BEIJING, Jan. 12 -- China's producer price index (PPI), which measures costs for goods at the factory gate, went down 2.7 percent year on year in December, the National Bureau of Statistics said Friday.
The decrease narrowed from a 3-percent decline in November. On a monthly basis, the December PPI edged down 0.3 percent, the data showed.
On a yearly basis, the PPI in 2023 went down 3 percent from 2022.
"Due to factors such as the fall in international oil prices and weak market demand for some industrial products, the nation's PPI on a monthly basis decreased in December, but the PPI decline narrowed in December year on year," said NBS statistician Dong Lijuan.
Prices of means of production fell 0.3 percent month on month, contributing 0.22 percentage points to the overall decline in monthly PPI for December, NBS data showed.

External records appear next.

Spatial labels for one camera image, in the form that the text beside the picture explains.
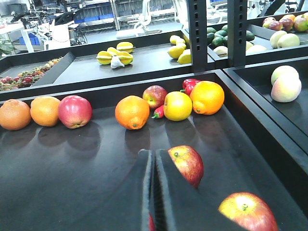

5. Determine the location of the orange left of pair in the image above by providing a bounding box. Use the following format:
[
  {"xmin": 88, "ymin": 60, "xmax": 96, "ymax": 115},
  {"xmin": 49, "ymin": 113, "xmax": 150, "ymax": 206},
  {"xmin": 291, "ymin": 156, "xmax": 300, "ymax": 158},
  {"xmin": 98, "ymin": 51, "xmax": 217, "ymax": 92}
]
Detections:
[{"xmin": 0, "ymin": 99, "xmax": 32, "ymax": 130}]

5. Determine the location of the black upright post left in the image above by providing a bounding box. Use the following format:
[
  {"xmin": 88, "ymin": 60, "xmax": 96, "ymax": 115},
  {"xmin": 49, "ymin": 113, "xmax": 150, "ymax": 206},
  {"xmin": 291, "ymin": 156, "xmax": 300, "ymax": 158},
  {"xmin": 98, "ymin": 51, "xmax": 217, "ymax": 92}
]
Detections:
[{"xmin": 187, "ymin": 0, "xmax": 207, "ymax": 73}]

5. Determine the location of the orange with navel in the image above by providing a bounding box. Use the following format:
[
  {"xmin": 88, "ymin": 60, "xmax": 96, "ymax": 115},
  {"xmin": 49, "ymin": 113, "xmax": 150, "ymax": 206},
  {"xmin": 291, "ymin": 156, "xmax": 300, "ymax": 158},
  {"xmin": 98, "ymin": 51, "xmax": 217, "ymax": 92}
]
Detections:
[{"xmin": 115, "ymin": 95, "xmax": 150, "ymax": 130}]

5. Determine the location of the red bell pepper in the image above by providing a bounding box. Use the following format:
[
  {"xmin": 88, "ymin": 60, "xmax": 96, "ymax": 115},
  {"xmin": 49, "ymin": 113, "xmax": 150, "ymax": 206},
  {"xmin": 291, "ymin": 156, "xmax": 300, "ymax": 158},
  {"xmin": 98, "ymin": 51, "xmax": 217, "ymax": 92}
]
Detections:
[{"xmin": 180, "ymin": 78, "xmax": 200, "ymax": 96}]

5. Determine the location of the black wooden produce stand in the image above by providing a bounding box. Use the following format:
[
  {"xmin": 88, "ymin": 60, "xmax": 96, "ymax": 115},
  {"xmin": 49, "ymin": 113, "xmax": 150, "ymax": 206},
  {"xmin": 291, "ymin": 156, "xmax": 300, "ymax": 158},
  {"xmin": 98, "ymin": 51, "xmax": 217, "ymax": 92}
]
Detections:
[{"xmin": 0, "ymin": 12, "xmax": 308, "ymax": 231}]

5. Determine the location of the red chili pepper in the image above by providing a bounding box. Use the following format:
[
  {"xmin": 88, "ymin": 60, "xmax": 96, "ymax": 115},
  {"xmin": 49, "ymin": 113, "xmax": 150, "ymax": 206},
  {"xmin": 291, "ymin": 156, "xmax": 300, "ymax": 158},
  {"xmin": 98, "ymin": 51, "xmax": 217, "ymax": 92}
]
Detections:
[{"xmin": 152, "ymin": 105, "xmax": 164, "ymax": 119}]

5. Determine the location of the red apple near front lower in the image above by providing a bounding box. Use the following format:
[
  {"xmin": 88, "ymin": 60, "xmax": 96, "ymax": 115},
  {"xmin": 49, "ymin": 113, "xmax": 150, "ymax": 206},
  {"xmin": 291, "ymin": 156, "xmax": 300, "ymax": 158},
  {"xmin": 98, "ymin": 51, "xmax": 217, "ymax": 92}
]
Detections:
[{"xmin": 218, "ymin": 192, "xmax": 279, "ymax": 231}]

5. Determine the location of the orange of pair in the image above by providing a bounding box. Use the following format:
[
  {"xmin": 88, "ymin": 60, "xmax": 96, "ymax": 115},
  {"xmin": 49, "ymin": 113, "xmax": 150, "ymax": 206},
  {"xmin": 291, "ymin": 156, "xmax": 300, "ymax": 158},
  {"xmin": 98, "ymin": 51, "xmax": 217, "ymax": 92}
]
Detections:
[
  {"xmin": 0, "ymin": 99, "xmax": 32, "ymax": 130},
  {"xmin": 30, "ymin": 96, "xmax": 60, "ymax": 127}
]

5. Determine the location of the large orange right group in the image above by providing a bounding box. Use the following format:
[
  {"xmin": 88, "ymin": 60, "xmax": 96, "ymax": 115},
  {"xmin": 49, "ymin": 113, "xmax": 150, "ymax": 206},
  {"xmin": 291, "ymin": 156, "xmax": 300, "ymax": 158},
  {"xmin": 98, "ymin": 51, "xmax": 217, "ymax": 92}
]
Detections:
[{"xmin": 190, "ymin": 81, "xmax": 225, "ymax": 115}]

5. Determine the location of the orange right of pair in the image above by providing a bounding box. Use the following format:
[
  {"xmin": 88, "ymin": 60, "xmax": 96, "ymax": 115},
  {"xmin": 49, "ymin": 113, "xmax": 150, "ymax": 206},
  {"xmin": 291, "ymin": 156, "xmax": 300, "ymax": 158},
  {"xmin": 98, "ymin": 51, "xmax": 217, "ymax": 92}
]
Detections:
[{"xmin": 30, "ymin": 96, "xmax": 60, "ymax": 127}]

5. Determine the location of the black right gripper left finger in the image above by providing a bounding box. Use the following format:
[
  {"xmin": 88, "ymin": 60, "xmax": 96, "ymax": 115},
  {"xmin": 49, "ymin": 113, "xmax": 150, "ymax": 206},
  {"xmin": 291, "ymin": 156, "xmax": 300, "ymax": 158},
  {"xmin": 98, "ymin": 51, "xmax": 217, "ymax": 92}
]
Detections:
[{"xmin": 139, "ymin": 149, "xmax": 152, "ymax": 231}]

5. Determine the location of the black upright post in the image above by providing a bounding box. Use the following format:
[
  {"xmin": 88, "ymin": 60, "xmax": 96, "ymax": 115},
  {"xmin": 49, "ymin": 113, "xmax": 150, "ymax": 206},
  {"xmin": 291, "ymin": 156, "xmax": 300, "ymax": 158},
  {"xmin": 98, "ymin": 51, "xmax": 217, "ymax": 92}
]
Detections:
[
  {"xmin": 227, "ymin": 0, "xmax": 247, "ymax": 67},
  {"xmin": 187, "ymin": 0, "xmax": 207, "ymax": 73}
]

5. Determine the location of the large red apple by oranges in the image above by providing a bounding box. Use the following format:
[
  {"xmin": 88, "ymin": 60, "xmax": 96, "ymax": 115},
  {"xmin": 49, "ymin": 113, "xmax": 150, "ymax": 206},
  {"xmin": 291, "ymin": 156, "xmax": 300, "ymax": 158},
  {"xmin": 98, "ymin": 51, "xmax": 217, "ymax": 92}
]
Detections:
[{"xmin": 58, "ymin": 95, "xmax": 92, "ymax": 129}]

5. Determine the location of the black upright post right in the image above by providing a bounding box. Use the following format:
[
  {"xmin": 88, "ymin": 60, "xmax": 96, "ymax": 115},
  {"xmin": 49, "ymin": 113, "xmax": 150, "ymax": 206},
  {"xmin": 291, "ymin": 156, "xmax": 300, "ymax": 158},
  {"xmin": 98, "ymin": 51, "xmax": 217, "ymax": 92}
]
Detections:
[{"xmin": 227, "ymin": 0, "xmax": 247, "ymax": 67}]

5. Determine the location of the red apple behind yellow apple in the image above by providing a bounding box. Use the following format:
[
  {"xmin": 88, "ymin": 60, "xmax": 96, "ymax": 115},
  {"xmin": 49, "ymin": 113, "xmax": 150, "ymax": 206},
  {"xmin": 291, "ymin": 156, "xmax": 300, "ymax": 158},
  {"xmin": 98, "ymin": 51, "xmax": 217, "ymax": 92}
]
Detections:
[{"xmin": 142, "ymin": 85, "xmax": 168, "ymax": 110}]

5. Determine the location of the white garlic bulb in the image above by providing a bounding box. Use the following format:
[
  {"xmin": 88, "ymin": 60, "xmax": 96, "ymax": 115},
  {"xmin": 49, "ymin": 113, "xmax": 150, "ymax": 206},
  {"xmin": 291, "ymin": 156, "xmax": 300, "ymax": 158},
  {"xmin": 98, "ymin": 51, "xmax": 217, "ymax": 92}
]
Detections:
[{"xmin": 110, "ymin": 56, "xmax": 125, "ymax": 69}]

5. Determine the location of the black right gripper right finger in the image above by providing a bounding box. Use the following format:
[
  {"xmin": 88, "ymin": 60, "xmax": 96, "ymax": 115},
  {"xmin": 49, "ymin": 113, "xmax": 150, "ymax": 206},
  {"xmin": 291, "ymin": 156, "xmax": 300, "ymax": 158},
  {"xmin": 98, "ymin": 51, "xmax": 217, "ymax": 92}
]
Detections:
[{"xmin": 155, "ymin": 149, "xmax": 243, "ymax": 231}]

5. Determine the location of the red apple near front upper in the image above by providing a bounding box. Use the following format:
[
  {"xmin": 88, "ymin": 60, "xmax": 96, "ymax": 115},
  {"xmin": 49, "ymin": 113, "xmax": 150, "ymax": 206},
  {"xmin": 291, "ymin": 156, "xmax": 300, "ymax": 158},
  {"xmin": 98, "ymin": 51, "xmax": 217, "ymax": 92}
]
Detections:
[{"xmin": 167, "ymin": 145, "xmax": 204, "ymax": 188}]

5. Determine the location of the yellow apple right group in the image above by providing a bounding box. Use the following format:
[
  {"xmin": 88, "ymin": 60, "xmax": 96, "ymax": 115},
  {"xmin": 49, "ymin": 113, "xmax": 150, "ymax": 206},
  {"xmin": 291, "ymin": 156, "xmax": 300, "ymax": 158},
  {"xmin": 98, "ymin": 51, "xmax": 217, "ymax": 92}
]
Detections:
[{"xmin": 164, "ymin": 91, "xmax": 193, "ymax": 121}]

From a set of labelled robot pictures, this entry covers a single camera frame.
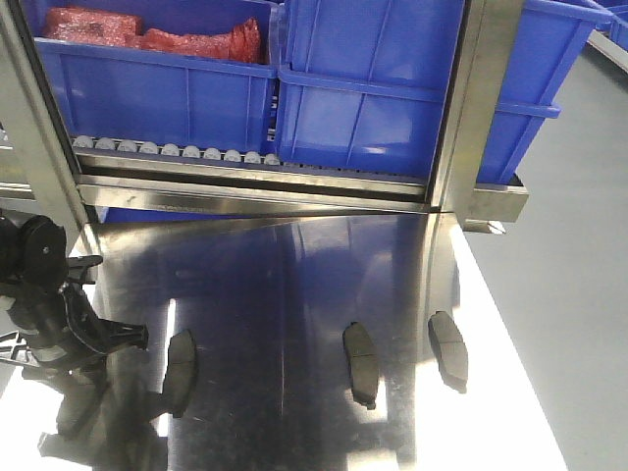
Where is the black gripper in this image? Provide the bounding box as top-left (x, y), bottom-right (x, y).
top-left (1, 255), bottom-right (148, 393)

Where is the grey brake pad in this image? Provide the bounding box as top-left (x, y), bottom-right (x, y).
top-left (428, 311), bottom-right (468, 393)
top-left (342, 322), bottom-right (380, 410)
top-left (56, 384), bottom-right (104, 438)
top-left (162, 329), bottom-right (198, 418)

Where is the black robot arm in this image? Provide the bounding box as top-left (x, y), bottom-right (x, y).
top-left (1, 212), bottom-right (148, 393)

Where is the white roller track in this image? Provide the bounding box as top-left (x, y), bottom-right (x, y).
top-left (72, 135), bottom-right (281, 166)

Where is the blue bin with red bags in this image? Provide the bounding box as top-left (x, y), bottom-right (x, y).
top-left (21, 1), bottom-right (284, 152)

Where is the left red foam bag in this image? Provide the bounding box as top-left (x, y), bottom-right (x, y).
top-left (43, 6), bottom-right (143, 47)

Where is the red foam bag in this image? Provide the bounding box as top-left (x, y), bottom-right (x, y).
top-left (126, 18), bottom-right (262, 64)
top-left (43, 6), bottom-right (143, 47)

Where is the right red foam bag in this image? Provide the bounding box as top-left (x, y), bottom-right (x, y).
top-left (126, 18), bottom-right (262, 64)

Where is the middle blue plastic bin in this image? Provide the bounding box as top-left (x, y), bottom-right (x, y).
top-left (276, 0), bottom-right (465, 178)

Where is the blue plastic bin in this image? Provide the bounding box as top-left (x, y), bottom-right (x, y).
top-left (276, 0), bottom-right (465, 178)
top-left (477, 1), bottom-right (612, 184)

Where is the right blue plastic bin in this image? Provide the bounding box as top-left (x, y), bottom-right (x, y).
top-left (477, 1), bottom-right (612, 184)

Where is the stainless steel rack frame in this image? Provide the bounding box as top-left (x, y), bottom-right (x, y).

In terms of producer prices for major industries, prices for the oil and gas extraction industry went down 6.6 percent month on month in December, prices for the non-ferrous metal ores mining industry went up 0.1 percent, and prices for the ferrous metal ores mining industry went up 3.2 percent month on month, the data showed.
Meanwhile, the December PPI for the prices of the textile, clothing, and apparel industries edged down 0.1 percent month on month, while that for the agricultural and sideline food processing industry went down 0.7 percent. The manufacturing prices of the vehicles went up 0.2 percent month on month, according to the NBS.